Я повернулся спиной, чтобы не смотреть, как делают туалет мертвеца. Варвара была в этом отношении похожа на всех деревенских кумушек: при случае, она могла быть и повивальной бабкой, и уборщицей мертвецов. Немного спустя, она заявила:
— Все сделано, и хорошо сделано. Все на месте, за исключением святой воды и орденов, которых я не могу найти…
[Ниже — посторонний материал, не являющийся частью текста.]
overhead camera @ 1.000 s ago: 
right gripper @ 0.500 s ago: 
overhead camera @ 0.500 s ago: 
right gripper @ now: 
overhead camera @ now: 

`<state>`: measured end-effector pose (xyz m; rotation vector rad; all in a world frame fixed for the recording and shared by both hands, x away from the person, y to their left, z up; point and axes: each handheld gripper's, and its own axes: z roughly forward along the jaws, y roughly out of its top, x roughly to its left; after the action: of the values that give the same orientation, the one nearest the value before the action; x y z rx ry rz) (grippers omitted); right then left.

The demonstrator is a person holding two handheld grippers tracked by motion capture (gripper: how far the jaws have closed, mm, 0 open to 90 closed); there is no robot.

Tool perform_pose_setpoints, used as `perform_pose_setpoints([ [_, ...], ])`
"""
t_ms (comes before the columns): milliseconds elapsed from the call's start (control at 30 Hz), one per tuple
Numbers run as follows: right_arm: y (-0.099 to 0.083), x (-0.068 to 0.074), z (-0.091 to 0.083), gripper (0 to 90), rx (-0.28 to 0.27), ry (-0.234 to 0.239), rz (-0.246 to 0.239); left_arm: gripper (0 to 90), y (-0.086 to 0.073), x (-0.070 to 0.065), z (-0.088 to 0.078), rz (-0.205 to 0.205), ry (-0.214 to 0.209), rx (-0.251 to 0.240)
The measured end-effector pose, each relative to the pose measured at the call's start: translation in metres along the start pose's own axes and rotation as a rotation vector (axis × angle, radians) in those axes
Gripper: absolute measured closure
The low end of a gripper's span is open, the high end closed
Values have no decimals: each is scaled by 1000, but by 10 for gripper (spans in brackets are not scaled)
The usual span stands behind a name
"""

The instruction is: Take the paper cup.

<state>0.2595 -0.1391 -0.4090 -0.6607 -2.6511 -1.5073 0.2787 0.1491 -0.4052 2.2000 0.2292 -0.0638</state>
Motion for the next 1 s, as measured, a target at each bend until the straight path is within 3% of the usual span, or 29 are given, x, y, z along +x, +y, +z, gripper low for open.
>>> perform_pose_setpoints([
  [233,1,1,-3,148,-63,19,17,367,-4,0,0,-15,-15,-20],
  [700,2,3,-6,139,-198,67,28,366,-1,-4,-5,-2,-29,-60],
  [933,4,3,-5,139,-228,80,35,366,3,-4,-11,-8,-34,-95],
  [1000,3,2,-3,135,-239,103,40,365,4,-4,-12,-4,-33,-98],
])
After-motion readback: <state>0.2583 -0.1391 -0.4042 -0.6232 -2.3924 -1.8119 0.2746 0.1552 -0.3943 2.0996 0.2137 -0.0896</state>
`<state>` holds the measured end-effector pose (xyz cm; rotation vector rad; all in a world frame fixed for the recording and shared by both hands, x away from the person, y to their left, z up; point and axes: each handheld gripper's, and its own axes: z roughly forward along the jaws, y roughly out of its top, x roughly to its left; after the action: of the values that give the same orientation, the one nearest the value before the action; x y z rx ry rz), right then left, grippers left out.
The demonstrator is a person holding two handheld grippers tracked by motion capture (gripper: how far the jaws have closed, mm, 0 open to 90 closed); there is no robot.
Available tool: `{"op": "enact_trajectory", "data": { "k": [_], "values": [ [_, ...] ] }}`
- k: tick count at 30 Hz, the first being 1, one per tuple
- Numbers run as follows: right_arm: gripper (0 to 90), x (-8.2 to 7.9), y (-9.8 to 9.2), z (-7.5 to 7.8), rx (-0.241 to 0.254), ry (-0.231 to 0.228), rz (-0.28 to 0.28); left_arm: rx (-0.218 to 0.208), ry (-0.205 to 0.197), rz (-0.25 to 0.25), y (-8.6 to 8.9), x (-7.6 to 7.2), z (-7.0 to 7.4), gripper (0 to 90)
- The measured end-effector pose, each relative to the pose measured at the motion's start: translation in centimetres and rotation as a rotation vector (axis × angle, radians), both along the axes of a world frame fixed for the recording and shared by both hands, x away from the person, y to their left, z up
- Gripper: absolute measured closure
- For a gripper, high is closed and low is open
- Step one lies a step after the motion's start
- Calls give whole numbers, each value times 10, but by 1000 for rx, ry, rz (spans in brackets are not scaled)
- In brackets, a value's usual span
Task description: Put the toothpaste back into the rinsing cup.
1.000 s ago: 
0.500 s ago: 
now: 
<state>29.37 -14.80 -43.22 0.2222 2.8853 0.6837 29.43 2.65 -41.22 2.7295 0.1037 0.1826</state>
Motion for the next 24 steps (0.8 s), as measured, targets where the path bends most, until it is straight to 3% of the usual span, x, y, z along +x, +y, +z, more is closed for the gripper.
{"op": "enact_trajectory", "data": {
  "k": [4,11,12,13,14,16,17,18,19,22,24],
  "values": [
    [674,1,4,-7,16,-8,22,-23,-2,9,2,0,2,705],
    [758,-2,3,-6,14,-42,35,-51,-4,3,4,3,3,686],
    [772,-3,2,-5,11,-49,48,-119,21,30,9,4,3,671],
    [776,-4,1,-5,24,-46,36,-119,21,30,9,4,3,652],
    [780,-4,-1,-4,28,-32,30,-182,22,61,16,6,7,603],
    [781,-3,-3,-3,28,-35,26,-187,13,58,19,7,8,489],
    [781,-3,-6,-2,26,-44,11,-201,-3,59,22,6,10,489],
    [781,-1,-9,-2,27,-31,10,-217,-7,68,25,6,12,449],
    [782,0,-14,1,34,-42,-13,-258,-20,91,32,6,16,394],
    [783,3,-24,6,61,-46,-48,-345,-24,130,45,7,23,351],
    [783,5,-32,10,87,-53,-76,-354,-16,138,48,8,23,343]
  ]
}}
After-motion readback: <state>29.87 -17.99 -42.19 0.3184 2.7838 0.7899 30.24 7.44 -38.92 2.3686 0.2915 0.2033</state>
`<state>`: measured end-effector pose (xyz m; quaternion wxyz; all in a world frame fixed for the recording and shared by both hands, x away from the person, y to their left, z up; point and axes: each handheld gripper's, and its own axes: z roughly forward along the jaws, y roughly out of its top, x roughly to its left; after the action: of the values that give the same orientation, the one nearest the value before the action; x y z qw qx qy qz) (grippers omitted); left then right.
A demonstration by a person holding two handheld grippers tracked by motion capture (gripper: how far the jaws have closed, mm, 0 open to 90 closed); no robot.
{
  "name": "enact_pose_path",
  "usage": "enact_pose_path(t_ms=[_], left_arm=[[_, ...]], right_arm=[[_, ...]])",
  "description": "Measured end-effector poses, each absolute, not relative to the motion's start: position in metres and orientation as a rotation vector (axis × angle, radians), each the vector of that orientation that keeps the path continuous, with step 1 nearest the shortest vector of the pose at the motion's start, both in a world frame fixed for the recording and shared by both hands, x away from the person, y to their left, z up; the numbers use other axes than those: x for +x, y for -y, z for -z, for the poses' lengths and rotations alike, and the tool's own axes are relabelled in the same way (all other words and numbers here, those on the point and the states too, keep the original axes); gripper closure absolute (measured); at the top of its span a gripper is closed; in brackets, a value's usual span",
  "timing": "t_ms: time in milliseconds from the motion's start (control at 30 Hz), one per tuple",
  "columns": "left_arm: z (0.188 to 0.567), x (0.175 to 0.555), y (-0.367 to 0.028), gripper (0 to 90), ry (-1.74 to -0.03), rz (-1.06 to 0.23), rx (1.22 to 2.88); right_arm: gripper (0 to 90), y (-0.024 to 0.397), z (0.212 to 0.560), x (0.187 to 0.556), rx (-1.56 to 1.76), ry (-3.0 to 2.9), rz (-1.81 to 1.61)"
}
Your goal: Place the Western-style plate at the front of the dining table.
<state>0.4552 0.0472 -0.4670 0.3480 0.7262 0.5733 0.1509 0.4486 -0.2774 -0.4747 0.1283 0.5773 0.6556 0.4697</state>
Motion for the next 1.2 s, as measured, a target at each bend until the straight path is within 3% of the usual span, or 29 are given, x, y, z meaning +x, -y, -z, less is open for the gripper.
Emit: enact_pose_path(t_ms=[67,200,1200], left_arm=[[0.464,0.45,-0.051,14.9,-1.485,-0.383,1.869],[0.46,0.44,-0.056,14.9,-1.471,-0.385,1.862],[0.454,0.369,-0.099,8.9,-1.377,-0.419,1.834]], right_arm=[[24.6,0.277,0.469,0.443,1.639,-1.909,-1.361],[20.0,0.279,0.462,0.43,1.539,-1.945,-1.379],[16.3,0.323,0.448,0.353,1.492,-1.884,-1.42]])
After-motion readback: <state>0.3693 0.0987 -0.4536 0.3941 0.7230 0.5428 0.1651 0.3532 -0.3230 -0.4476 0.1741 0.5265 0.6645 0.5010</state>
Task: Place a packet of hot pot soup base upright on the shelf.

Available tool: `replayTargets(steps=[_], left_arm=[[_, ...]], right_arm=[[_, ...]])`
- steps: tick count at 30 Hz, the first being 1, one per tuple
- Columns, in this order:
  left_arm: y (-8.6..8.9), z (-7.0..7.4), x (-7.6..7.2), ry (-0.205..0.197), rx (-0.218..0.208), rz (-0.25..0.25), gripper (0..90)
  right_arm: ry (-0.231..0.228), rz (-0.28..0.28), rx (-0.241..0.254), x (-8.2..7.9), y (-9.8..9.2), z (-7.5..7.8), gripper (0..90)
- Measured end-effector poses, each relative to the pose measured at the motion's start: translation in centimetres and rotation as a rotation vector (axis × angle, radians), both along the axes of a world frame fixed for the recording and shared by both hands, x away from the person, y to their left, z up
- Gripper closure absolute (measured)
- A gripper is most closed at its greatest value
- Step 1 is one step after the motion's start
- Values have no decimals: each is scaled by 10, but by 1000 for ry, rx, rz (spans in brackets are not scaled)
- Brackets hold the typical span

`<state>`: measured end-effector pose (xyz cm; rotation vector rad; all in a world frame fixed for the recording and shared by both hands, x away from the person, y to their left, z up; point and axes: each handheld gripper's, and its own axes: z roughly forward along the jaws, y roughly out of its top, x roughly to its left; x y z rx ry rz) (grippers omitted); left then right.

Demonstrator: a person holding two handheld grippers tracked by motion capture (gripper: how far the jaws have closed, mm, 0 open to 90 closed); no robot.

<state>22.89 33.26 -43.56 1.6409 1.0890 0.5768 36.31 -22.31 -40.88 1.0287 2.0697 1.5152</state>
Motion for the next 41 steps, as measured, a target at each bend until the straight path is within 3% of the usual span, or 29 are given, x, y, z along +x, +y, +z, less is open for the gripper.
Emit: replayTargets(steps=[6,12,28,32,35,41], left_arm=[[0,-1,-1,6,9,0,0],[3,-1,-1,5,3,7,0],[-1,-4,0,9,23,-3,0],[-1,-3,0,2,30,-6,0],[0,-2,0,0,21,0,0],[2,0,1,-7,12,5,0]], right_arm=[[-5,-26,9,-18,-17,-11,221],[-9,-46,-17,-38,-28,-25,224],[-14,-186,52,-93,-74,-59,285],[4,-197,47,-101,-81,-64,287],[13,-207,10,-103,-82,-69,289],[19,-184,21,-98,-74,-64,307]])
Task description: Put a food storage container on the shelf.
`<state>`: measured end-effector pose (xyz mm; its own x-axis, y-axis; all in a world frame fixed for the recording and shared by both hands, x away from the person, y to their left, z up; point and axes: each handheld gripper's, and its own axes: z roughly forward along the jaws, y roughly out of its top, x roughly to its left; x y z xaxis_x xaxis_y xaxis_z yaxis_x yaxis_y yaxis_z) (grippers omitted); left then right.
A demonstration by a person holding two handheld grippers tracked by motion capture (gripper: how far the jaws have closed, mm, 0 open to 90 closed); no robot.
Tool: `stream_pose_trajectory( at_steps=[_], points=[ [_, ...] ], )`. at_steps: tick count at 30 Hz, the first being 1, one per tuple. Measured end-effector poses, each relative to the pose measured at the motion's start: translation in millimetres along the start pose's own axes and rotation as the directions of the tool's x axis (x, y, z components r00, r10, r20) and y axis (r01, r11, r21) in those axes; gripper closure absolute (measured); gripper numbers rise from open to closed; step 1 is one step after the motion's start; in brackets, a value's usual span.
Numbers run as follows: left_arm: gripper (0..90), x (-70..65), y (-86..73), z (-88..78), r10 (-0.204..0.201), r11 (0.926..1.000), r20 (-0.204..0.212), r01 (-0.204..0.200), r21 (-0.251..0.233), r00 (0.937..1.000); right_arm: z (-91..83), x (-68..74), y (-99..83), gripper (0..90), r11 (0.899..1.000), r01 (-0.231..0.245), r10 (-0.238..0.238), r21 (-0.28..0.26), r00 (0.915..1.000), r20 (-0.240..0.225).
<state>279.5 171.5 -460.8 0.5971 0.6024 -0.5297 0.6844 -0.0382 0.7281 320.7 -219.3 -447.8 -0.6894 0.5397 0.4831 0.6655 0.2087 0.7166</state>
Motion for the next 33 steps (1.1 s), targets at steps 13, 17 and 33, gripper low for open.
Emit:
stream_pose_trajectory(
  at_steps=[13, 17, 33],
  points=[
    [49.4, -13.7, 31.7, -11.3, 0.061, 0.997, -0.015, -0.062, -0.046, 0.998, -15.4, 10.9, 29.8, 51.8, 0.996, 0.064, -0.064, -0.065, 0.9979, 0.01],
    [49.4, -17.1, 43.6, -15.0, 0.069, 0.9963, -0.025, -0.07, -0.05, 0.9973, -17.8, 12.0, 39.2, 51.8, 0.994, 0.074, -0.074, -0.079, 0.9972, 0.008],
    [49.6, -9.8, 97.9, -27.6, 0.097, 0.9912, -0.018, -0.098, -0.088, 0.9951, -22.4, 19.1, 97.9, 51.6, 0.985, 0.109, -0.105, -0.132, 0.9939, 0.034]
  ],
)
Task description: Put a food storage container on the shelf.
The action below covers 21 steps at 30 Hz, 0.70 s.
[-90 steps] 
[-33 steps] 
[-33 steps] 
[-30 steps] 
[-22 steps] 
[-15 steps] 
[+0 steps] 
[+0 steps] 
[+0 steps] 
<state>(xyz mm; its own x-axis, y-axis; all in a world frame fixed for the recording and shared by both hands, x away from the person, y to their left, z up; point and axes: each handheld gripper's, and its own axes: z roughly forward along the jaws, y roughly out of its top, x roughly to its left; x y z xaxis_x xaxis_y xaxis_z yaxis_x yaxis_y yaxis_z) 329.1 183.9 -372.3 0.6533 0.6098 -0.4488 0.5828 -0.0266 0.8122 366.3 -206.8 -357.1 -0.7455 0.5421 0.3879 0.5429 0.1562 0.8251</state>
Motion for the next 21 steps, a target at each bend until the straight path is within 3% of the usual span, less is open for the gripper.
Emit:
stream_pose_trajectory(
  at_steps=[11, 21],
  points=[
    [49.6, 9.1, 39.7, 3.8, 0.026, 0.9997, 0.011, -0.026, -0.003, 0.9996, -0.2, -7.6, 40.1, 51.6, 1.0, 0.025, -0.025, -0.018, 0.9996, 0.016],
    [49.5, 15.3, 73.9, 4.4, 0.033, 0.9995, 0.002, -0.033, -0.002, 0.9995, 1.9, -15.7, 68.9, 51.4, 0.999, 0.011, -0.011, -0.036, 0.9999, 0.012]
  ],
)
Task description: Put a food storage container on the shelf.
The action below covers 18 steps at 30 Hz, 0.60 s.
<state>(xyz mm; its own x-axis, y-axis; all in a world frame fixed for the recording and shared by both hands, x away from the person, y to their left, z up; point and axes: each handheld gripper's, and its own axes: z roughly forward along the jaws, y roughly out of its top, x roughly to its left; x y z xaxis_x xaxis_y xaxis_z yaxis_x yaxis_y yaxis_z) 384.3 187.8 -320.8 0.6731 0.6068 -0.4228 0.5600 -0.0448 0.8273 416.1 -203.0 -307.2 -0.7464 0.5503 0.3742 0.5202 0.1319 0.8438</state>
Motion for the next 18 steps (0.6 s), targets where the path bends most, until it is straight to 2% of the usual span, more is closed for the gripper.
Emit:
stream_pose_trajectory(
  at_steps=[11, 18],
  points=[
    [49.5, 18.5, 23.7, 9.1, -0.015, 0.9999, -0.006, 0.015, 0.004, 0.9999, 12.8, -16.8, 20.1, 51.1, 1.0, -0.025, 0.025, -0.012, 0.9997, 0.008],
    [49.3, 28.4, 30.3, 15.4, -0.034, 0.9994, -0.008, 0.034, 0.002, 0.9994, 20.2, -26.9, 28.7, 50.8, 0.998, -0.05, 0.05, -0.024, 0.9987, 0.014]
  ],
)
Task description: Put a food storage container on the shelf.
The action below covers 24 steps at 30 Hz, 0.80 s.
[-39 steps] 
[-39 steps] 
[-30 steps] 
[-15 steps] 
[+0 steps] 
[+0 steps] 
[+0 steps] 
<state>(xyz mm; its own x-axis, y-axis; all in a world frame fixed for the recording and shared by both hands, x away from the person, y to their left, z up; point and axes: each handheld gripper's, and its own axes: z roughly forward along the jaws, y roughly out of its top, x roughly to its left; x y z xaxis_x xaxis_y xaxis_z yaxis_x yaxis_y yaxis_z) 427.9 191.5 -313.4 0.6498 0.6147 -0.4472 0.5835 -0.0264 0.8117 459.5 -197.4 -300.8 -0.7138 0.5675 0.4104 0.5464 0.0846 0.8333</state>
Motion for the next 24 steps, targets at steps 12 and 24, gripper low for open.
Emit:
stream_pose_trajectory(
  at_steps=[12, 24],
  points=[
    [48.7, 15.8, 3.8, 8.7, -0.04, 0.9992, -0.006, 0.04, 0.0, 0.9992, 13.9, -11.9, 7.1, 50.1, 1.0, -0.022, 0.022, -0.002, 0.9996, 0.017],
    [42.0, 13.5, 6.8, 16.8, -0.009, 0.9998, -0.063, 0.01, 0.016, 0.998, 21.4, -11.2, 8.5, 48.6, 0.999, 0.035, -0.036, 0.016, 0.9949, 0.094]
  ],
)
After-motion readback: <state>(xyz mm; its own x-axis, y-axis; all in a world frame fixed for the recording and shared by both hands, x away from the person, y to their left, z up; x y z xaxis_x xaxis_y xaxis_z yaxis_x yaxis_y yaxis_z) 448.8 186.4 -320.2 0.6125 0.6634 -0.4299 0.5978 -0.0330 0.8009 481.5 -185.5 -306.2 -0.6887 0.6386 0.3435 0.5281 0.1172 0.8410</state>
Лерн лежал на своей белоснежной кровати до того бледный, что казалось, точно это был надгробный памятник, причем ложе и лежавшее на нем изображение были точно высечены из одного куска мрамора. Дядя был тщательно причесан, одет в белую рубашку со складками и белый галстук. В пальцы бледных, положенных крест-накрест рук были положены четки. На груди лежал крест. Колени и ноги выделялись под простыней, как две острых, белоснежных тропинки… На столе стояла тарелка, без воды, с лежащей в ней веткой сухого дерева, а сзади горели две свечи; Варвара устроила из стола нечто вроде маленького алтаря, и я упрекнул ее в непоследовательности. Она возразила, что таков был обычай у них, и, уклонившись от спора, закрыла портьеры. На лицо мертвеца легли мрачные тени — предвестницы тех морщин, которые выроет на нем всемогущая смерть.
— Откройте настежь, — сказал я. — Дайте войти в комнату солнцу, пению птиц и аромату цветов…
Служанка повиновалась, ворча, что «все это противоречит обычаю», потом, получив от меня инструкции для принятия необходимых мер, она, по моей просьбе, покинула меня.
Сквозь открытое окно в комнату проникал запах осенних листьев. Он бесконечно грустен. Он напоминает похоронный гимн… Пронеслись, каркая, вороны, и их полет вызвал в моем мозгу картину полета смерти с косой… Приближение вечера сменяло яркость дня…
Чтобы не смотреть на кровать, я принялся за осмотр комнаты. Над старинным бюро улыбался портрет тети Ли-дивины, писанный пастелью. Совершенно напрасно художники пишут портреты с улыбками: этим портретам часто приходится присутствовать при таких вещах, при которых вовсе не до смеха; например, портрету тети Лидивины пришлось лицезреть связь своего супруга с какой-то женщиной, а теперь улыбаться его трупу… Портрет был написан лет двадцать тому назад, но, благодаря нежным тонам пастельных красок, выглядел гораздо более старым. С каждым днем он все больше выцветал и казался все старше, так что значительно удалял в даль времен мою тетю и мою молодость. Он мне разонравился.
Я постарался отвлечь свое внимание в другую сторону, на появление первых летучих мышей, на наступление сумерек, на танцующие тени, которые отбрасывали колеблемые ветерком свечи…
Поднявшийся вдруг ветер привлек мое внимание на несколько минут; он завывал в густой листве деревьев и, прислушиваясь к его вою, казалось, что слышишь полет времени. Сильным порывом ветра задуло одну свечу, пламя другой заколебалось — я поспешным движением закрыл окно: меня вовсе не соблазняла мысль остаться в потемках.